I think you have to seriously look at the sizing of your server, and possibly the MySQL configuration.

p.s. Naturely, if I start making structural changes to the database, I have to plan ahead, because it will max out the CPU for several minutes. Some maintenance window is needed for operations like this...

#3
[eluser]nagolpj[/eluser]
I think I'm going to give http://aws.amazon.com/rds a try (even though it basically shut the Internet down a few weeks ago). And we have 3 million listings but over 10 million listing photos in a separate table. I don't know all the hardwares specs but I think Amazon seems to be a good solution for now. Thanks.

#4
[eluser]mdvaldosta[/eluser]
Could you break that up into several databases? Honestly That'd be the best way to handle it. I once had a 4 gig database with 300k tables and it was a bitch to manage. If something broke, which happened about once a month, I'd end up having to do constant repairs that took several hours to complete and sometimes had to be ran a couple times. It was a nightmare. Splitting it off in a dozen databases fixed things up right as rain. No more crashes, no more long nights to fix db errors.

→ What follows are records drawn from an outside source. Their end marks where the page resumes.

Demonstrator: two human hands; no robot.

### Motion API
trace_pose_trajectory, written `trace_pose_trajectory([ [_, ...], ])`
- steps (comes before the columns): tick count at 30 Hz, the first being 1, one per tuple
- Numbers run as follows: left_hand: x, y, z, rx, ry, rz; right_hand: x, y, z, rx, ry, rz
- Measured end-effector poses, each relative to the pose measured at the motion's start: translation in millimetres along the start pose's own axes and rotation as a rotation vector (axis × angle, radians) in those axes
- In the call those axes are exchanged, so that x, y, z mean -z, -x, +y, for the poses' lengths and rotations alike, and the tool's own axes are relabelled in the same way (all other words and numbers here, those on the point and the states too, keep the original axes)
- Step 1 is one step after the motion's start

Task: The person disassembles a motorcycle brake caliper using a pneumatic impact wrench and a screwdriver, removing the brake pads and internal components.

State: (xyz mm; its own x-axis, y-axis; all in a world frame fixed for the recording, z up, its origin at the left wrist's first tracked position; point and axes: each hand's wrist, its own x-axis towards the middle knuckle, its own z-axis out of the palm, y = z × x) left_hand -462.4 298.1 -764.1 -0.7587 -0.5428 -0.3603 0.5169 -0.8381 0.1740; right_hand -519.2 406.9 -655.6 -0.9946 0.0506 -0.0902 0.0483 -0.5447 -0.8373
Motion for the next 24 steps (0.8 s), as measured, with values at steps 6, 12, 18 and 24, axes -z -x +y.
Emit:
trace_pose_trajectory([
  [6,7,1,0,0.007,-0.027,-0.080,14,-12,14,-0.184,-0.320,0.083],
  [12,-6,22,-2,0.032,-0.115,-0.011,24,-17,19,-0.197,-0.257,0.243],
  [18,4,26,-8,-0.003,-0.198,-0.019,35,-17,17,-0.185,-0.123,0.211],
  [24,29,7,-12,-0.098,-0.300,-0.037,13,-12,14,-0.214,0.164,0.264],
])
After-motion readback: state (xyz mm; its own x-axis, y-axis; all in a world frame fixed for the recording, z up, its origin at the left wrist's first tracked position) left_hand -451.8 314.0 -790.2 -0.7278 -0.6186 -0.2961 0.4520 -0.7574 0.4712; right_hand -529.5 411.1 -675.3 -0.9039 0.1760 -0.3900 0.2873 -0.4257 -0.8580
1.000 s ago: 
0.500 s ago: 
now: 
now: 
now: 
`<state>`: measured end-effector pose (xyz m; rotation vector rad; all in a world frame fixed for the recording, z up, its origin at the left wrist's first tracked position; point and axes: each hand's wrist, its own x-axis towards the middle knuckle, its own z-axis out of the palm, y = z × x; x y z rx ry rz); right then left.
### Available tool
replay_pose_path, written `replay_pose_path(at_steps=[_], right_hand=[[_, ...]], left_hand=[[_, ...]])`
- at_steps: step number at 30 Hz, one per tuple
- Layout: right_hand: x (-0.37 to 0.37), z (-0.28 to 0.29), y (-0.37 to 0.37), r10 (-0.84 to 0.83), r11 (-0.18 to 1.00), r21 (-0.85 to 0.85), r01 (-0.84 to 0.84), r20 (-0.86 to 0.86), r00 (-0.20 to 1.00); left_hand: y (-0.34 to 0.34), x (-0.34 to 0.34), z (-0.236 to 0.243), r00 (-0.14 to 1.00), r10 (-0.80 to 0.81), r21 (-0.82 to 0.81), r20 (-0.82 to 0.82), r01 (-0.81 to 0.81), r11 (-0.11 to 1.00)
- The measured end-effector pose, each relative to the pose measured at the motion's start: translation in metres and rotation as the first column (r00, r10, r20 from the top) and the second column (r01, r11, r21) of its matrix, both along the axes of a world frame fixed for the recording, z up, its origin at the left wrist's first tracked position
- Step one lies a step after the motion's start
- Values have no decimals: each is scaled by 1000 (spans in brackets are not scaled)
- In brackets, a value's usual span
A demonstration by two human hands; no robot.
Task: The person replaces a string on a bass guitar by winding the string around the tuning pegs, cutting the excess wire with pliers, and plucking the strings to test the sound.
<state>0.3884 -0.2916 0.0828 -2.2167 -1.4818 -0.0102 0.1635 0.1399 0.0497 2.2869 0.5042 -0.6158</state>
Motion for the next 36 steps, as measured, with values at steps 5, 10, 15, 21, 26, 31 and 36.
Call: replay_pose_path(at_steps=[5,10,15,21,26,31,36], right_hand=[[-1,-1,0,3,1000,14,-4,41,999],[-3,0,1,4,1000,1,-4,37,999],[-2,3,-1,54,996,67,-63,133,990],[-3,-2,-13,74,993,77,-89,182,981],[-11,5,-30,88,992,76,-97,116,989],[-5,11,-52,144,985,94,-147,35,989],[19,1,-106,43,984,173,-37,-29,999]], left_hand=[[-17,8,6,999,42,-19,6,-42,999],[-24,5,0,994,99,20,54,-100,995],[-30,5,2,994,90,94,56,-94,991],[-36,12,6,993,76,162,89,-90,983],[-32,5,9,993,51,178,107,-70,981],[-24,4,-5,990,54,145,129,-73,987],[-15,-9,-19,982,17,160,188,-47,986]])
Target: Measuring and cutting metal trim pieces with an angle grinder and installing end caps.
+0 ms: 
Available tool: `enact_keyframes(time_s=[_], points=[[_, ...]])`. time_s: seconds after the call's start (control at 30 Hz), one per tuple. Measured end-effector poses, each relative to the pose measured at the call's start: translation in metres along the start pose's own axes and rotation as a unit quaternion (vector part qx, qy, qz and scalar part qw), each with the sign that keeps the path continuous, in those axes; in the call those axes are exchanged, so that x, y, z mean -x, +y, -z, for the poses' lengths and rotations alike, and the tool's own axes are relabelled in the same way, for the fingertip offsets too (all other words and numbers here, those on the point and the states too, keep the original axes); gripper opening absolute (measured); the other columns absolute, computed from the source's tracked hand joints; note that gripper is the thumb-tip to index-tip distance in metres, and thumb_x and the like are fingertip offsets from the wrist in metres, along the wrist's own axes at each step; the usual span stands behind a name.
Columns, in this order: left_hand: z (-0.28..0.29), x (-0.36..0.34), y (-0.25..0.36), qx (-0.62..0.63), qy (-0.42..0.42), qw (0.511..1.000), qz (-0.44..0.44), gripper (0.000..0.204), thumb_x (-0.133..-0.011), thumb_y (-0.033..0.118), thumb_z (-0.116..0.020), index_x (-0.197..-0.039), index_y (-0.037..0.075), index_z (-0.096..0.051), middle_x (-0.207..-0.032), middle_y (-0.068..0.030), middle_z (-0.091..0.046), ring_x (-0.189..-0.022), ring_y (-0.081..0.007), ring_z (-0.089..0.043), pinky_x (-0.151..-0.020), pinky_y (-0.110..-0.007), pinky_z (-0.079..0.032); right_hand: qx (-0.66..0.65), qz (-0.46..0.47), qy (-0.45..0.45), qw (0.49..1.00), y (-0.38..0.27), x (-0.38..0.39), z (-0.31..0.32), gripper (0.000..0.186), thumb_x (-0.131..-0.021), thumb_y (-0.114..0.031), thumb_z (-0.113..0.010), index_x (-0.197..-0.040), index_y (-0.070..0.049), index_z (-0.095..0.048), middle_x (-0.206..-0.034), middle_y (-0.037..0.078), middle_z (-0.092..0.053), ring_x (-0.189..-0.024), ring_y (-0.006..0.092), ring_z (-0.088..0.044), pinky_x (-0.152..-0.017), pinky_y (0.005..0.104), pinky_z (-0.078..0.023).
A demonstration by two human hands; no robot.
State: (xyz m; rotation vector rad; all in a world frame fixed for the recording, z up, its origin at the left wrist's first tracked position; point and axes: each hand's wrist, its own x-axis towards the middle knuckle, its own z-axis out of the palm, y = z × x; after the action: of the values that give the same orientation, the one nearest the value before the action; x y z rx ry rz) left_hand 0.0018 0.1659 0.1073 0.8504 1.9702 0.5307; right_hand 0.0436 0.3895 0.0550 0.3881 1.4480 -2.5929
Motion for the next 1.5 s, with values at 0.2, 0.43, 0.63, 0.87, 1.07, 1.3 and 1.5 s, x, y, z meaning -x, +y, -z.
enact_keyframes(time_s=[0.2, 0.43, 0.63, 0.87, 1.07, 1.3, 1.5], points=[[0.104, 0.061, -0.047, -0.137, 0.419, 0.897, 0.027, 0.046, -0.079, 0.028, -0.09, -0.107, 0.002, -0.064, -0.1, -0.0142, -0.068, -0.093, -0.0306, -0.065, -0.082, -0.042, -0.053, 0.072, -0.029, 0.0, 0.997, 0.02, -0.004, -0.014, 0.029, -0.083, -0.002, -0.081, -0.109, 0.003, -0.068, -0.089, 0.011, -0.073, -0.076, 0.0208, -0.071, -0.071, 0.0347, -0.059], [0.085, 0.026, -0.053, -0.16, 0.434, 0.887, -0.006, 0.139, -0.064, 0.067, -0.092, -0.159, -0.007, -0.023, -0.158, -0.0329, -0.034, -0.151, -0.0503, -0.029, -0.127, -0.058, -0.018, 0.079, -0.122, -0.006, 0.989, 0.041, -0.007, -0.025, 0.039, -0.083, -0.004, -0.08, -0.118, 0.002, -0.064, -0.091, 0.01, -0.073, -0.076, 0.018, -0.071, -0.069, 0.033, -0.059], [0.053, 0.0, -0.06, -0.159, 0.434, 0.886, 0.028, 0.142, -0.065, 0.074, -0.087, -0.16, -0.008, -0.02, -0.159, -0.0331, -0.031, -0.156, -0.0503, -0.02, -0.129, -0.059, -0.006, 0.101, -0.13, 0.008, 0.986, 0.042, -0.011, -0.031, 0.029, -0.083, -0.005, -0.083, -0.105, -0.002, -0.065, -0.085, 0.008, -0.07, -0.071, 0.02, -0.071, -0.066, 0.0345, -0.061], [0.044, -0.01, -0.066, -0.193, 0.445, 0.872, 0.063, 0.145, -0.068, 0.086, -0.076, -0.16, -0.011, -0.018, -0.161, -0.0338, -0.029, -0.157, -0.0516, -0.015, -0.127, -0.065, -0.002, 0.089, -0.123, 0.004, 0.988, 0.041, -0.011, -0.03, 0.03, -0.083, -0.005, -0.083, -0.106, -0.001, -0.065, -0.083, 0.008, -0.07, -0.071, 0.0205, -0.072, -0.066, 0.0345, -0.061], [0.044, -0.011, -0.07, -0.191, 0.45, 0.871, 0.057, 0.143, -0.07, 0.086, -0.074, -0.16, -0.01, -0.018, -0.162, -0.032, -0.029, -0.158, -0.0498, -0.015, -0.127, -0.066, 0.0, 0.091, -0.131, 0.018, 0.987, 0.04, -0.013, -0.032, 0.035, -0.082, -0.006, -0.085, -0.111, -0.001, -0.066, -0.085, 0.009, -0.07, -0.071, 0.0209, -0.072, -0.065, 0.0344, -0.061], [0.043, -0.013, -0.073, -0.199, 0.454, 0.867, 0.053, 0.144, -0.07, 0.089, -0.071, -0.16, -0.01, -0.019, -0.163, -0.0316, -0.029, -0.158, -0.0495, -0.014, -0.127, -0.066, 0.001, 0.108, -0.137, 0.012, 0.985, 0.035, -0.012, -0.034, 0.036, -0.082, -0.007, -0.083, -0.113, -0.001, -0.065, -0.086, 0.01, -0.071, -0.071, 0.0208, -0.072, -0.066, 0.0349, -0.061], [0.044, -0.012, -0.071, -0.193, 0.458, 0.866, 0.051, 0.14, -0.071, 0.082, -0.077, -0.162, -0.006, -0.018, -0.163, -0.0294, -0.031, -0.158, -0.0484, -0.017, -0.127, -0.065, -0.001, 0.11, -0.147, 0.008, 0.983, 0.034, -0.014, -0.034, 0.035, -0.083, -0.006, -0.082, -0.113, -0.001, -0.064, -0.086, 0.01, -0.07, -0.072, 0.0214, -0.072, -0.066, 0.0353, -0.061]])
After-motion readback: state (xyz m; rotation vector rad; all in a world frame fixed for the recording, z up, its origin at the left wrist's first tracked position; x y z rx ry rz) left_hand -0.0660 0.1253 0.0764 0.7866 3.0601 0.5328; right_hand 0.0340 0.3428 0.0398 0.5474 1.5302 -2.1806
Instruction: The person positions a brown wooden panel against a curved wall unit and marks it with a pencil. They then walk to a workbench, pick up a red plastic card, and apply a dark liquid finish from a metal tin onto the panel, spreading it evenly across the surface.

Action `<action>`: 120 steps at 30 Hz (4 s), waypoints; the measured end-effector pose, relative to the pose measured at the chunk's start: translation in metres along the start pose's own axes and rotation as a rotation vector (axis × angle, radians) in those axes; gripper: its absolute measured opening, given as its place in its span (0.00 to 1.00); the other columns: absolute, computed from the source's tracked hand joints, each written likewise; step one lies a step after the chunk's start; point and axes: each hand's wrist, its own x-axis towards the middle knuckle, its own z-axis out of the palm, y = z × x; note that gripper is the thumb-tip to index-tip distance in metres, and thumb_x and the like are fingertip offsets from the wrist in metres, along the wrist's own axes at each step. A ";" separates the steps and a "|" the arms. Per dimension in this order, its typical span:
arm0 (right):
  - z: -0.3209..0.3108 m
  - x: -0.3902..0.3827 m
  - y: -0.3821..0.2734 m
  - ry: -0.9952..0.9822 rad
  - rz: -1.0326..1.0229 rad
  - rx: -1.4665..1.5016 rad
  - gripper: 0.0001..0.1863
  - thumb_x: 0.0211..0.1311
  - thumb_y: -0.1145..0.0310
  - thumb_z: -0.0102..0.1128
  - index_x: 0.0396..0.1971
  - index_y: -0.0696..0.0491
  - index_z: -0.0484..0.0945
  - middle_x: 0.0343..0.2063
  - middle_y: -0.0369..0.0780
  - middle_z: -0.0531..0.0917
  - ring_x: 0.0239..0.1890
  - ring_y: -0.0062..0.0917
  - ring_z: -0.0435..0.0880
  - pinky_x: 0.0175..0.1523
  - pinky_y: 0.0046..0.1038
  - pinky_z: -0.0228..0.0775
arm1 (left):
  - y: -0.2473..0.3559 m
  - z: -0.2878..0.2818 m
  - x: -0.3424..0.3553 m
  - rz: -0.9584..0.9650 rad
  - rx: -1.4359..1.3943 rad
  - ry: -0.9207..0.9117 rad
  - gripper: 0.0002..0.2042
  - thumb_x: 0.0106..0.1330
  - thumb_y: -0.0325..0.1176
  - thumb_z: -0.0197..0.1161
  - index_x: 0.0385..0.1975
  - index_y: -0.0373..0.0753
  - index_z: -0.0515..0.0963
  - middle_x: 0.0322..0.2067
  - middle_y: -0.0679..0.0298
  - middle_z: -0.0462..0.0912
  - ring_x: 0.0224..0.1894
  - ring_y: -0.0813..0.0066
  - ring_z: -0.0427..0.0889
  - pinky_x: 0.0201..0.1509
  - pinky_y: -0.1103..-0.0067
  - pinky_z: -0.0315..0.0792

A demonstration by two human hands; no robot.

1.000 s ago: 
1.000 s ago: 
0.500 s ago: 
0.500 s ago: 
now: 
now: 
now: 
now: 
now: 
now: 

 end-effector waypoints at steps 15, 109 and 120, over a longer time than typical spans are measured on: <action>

*edit - this wasn't on a dedicated db server, and it was several years ago when a quad core w/ 4 gigs of memory was pretty good. The issues were mostly related to memory useage and I'm sure with someone more experienced with tuning could have gotten a bit better. Nevertheless, it kept getting worse until I broke the db up. It's either that, or more power.

PSS - not a pissing contest, but I was also serving 40k uniques per day and 10mil 'post' messages. All on one server. Again, smaller dbs are better when that's possible. If you're going to be searching through all 300k records for one query - that'll be tough to do. But if it's a bunch of localized listings then you could probably get around to separating them by state or agent/company or whatever.

#5
[eluser]n0xie[/eluser]
[quote author="nagolpj" date="1304990644"]I have a site with over 3 million real estate listings and the MySQL database is HUGE. I was wondering if anyone could guide me in managing such a large DB. I just crashed the site today by modifying a field type in the table. Not good. Is there any such thing as cloud DB hosting. I'm thinking about hacking up CI code to allow insert and update query to post to a second DB simultaneously as method for backing up.[/quote]
Are you running a memory cache (like Memcached) in front of your persistent store (MySQL) ? If the listings won't change much you might be better served just setting up a Memcached cluster with a long TTL, essentially minimising the number of requests to your persistent store. This will have the added benefit that whenever you make a change to your MySQL schema, most of your site will still be 'up' and only a few edge case queries will fail. (if you set it up right anyway).

You might also want to consider migrating (some) of your data to NoSQL. Estate listings are typical use cases for key/value stores. Another option is looking at MySQL clustering/sharding.

There are dozens of options. You might think that 3 million is a 'big number' but MySQL can handle far more than that.

#6
[eluser]gh0st[/eluser]
Make sure you are using the INDEX property in MySQL; especially on tables where there are joins like Junction tables or Joined tables.

Using INDEX can increase the speed of MySQL a lot.

If all else fails, perhaps look at using MongoDB; but that would be a lot of re-coding, learning new stuff, prototyping and stress testing.